We are collecting various data from security equipment.
The data is being stored in index=sec_A and received as sourtype=A_syslog.
Here, in the props.conf setting, several data are filtered as follows, and the data is stored by dividing it into different source types and indexes.
[A_syslog]
TRANSFORMS-<class_A> = a, b, c, d
TRANSFORMS-<class_B> = e, f, g
Here, I want to add additional data to be filtered by b, but these data are different from the data currently being collected and timestamp REGEX, so I think I need to collect them in a different way.
Is there a way to specify a different timestamp value only for the data being added while the data collection is continuing?

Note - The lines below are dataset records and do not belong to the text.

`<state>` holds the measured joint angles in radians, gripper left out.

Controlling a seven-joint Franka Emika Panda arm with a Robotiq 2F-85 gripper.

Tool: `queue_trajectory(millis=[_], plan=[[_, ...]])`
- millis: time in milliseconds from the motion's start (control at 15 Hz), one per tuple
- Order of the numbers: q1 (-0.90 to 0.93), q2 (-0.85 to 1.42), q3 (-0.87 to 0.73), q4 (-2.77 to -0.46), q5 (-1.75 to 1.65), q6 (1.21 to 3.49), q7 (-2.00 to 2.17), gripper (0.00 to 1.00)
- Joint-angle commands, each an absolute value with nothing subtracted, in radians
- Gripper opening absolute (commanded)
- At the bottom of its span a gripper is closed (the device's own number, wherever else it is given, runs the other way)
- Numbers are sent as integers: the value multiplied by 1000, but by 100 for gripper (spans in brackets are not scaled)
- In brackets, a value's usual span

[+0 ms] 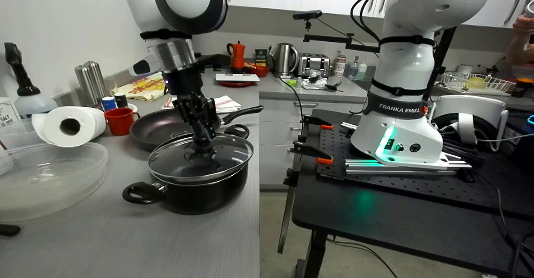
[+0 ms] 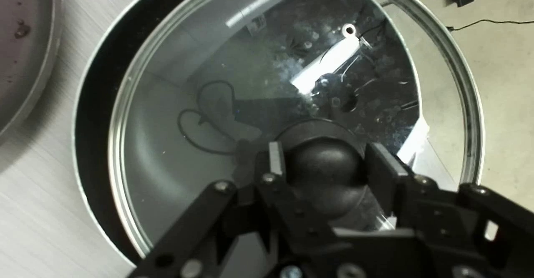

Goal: Remove the lid on the pot

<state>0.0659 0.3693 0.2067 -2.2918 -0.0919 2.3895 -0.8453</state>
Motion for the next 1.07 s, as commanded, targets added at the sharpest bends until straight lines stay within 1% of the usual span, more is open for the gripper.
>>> queue_trajectory(millis=[0,467,1000], plan=[[90,243,224,-2374,-110,2391,-811,26],[96,195,202,-2367,-102,2413,-757,26],[20,179,135,-2310,-44,2407,-717,26]])
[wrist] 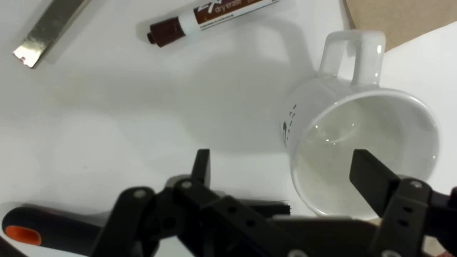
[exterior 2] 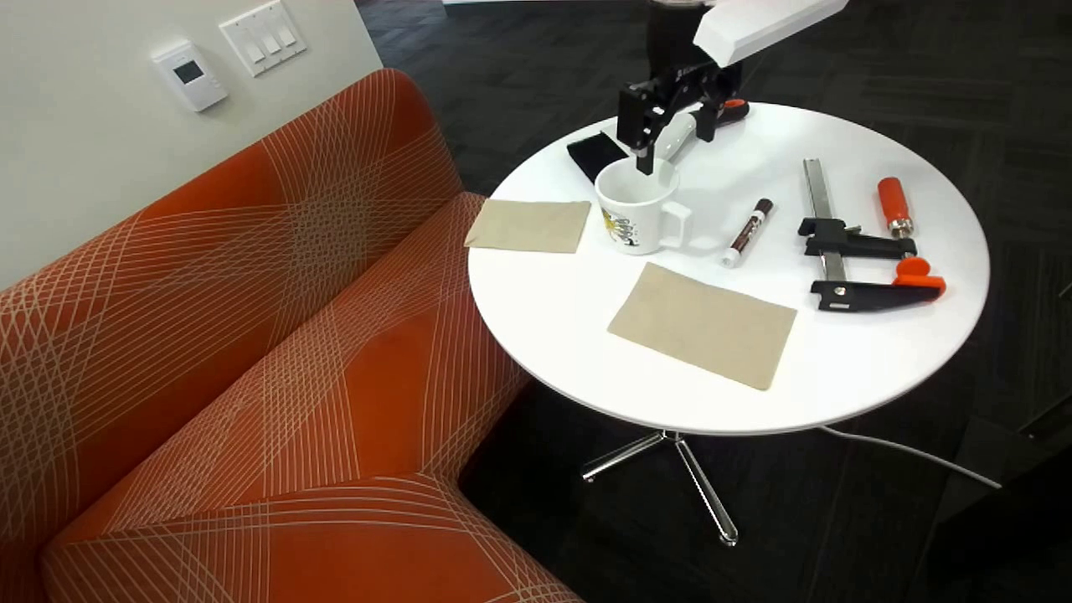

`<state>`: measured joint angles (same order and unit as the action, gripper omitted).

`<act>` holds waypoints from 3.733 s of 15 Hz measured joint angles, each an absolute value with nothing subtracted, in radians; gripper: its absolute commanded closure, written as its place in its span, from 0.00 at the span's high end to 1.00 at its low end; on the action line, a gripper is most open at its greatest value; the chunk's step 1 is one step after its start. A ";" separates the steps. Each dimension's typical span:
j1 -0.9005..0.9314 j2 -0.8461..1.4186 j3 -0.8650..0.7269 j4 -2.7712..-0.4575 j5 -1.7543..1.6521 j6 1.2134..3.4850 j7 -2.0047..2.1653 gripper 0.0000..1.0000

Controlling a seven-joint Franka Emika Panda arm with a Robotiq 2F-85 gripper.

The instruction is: Move the mug slightly to the right

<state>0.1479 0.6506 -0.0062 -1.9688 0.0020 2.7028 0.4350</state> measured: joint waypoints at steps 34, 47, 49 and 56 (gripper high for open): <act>0.146 0.669 -0.159 -1.962 0.104 2.702 0.518 0.03; 0.144 0.667 -0.196 -2.001 0.104 2.701 0.656 0.59; 0.150 0.650 -0.205 -2.016 0.104 2.700 0.662 0.74; 0.212 0.446 -0.262 -2.172 0.016 2.683 0.714 1.00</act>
<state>0.2124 0.4460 -0.2625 -2.1723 0.0164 2.6831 0.7145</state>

Other already commented this. So only some additions and clarifications.
In Splunk you should think that one sourcetype is one lexical format of event. So if events have two different field amount, field order or even differently formatted timestamps or timestamps are in different places you should have separate sourcetypes for those.
As @livehybrid shows you can extract and use different timestamp formats and evaluate those correctly with INGEST_EVAL. There are couple of examples in community and also some .conf presentations have some additional examples.
The easiest way to test this is just ingest those into your test environment/test indexes and then use SPL and eval in one line to check how you can get correct format. You could see e.g.
Those contains some examples.
Also be sure if you need to use := instead of =.
r. Ismo
I'm not 100% sure what you want to do and you're being quite vague about it. As @livehybrid already said, there are some ways to overwrite the default timestamp recognition but I'll add to it that it's needlessly complicated, might be difficult to maintain and adds extra load on the indexers since the timestamp has to be parsed twice out of the event.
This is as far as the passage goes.